Elmina Castle built by the Portuguese in 1482 as São Jorge da Mina in the Central Region, is in ruins as a result of lack of maintenance.
The Castle, also known simply as Mina or Feitoria da Mina was first established as a trade settlement, the castle later became one of the most important stops on the route of the Atlantic slave trade.
It also served as a military post to ward off attack on the Elmina Castle by enemies.
The Dutch seized the fort from the Portuguese in 1637, and took over all the Portuguese Gold Coast in 1642.
The fort and castles have been preserved as national monuments, after the slave trade and attract visitors from both within and outside the country, who throng the place to learn about the cruelty of the slave trade.

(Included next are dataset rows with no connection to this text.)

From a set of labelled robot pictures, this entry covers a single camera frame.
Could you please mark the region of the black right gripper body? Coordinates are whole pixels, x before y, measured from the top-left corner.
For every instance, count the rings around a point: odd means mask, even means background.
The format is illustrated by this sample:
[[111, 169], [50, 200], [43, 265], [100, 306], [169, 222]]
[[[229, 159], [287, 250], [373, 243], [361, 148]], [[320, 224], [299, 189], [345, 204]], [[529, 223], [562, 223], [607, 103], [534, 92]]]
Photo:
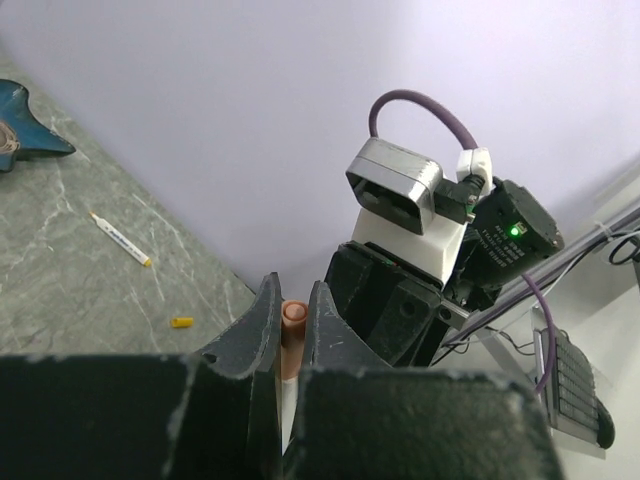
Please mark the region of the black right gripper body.
[[342, 319], [394, 367], [431, 365], [469, 316], [438, 281], [371, 243], [340, 245], [325, 282]]

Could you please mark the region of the salmon pink pen cap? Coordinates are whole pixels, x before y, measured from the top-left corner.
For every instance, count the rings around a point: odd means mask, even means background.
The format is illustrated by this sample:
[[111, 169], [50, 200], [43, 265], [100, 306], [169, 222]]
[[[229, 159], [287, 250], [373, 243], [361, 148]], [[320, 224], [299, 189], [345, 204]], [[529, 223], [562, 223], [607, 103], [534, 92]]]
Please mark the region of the salmon pink pen cap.
[[289, 382], [298, 376], [304, 353], [308, 305], [287, 300], [281, 309], [281, 379]]

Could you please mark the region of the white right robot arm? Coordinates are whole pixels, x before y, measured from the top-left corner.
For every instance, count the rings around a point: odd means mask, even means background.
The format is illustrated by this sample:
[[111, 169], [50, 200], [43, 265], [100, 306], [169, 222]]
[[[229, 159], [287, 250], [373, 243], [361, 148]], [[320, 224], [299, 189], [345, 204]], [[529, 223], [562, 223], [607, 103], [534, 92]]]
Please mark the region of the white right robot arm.
[[394, 367], [432, 363], [453, 321], [493, 307], [503, 287], [560, 252], [557, 223], [524, 187], [498, 181], [464, 227], [451, 261], [446, 218], [419, 236], [368, 211], [334, 253], [325, 281], [340, 316]]

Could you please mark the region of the white orange pen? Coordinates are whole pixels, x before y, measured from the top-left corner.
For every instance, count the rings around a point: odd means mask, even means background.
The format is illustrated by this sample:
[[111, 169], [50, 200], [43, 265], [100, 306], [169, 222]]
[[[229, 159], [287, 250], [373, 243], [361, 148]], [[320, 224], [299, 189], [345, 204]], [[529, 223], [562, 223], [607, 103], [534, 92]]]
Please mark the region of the white orange pen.
[[281, 453], [284, 454], [291, 441], [298, 399], [298, 378], [281, 381]]

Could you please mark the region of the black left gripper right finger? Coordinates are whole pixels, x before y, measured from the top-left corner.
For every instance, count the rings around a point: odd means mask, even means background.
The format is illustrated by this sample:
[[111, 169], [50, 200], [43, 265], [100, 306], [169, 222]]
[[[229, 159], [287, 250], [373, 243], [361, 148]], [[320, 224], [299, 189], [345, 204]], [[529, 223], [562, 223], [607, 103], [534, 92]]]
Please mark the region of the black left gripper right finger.
[[531, 386], [475, 370], [393, 368], [316, 282], [288, 479], [561, 479]]

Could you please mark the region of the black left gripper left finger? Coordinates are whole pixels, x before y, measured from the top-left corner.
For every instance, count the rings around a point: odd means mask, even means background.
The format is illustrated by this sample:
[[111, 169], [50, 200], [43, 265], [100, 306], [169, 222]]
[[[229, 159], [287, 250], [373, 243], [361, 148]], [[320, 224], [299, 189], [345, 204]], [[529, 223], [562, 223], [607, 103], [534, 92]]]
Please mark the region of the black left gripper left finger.
[[193, 353], [5, 355], [5, 479], [277, 479], [281, 288]]

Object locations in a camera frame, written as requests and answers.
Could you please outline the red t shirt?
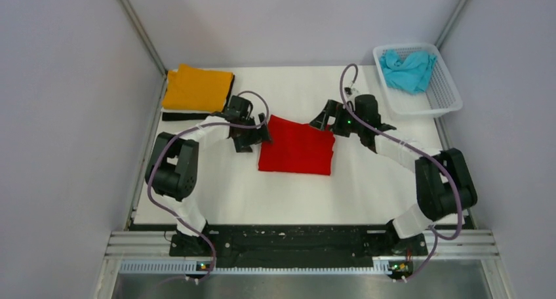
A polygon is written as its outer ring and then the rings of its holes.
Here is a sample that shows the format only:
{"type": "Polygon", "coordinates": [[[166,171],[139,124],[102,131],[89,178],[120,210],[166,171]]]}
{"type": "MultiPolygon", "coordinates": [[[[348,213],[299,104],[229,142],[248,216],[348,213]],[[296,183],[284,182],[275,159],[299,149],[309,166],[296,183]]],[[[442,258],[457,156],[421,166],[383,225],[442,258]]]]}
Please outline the red t shirt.
{"type": "Polygon", "coordinates": [[[275,115],[268,129],[272,141],[261,145],[259,171],[331,175],[333,133],[275,115]]]}

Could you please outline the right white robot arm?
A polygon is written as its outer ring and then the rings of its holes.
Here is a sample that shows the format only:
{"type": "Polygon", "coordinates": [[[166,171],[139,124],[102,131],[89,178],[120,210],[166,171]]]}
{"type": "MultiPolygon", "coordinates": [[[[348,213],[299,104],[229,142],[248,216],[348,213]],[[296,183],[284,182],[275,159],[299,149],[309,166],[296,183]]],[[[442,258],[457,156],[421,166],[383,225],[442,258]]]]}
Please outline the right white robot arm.
{"type": "Polygon", "coordinates": [[[378,102],[371,94],[343,103],[328,100],[309,124],[337,136],[356,134],[364,147],[414,174],[416,203],[386,224],[384,245],[390,253],[404,253],[411,238],[427,229],[447,241],[460,235],[464,209],[477,203],[477,192],[460,150],[424,148],[403,137],[394,126],[382,121],[378,102]]]}

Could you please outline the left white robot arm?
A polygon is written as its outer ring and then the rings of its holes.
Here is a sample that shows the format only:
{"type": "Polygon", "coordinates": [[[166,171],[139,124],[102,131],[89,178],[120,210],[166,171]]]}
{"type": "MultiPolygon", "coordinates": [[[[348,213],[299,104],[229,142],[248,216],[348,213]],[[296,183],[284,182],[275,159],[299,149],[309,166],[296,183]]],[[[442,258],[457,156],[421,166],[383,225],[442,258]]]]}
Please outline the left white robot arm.
{"type": "Polygon", "coordinates": [[[253,146],[271,141],[270,110],[253,116],[250,100],[237,94],[222,111],[208,114],[200,123],[179,133],[161,132],[154,141],[145,182],[149,200],[177,222],[178,233],[186,235],[185,246],[194,255],[206,253],[210,237],[195,200],[198,163],[202,151],[231,140],[237,153],[251,153],[253,146]]]}

Whereas tourists visit the castle and raking in revenue for the state from gate fees and sales of souvenirs, that cannot be said of the Fort which stands on the hill overlooking the castle.
Some staff of the Ghana Museum and Monuments Board (GMMB), custodians of the castles and forts are competing with birds for their occupancy.
Reports say Visitors to the castle do not feel encouraged to continue with their sightseeing at the fort because of the unpleasant outlook of the place.
According to the reports, the road leading to the fort has partly been washed by sea waves and outboard motor mechanics are also using part of the road as fitting shops.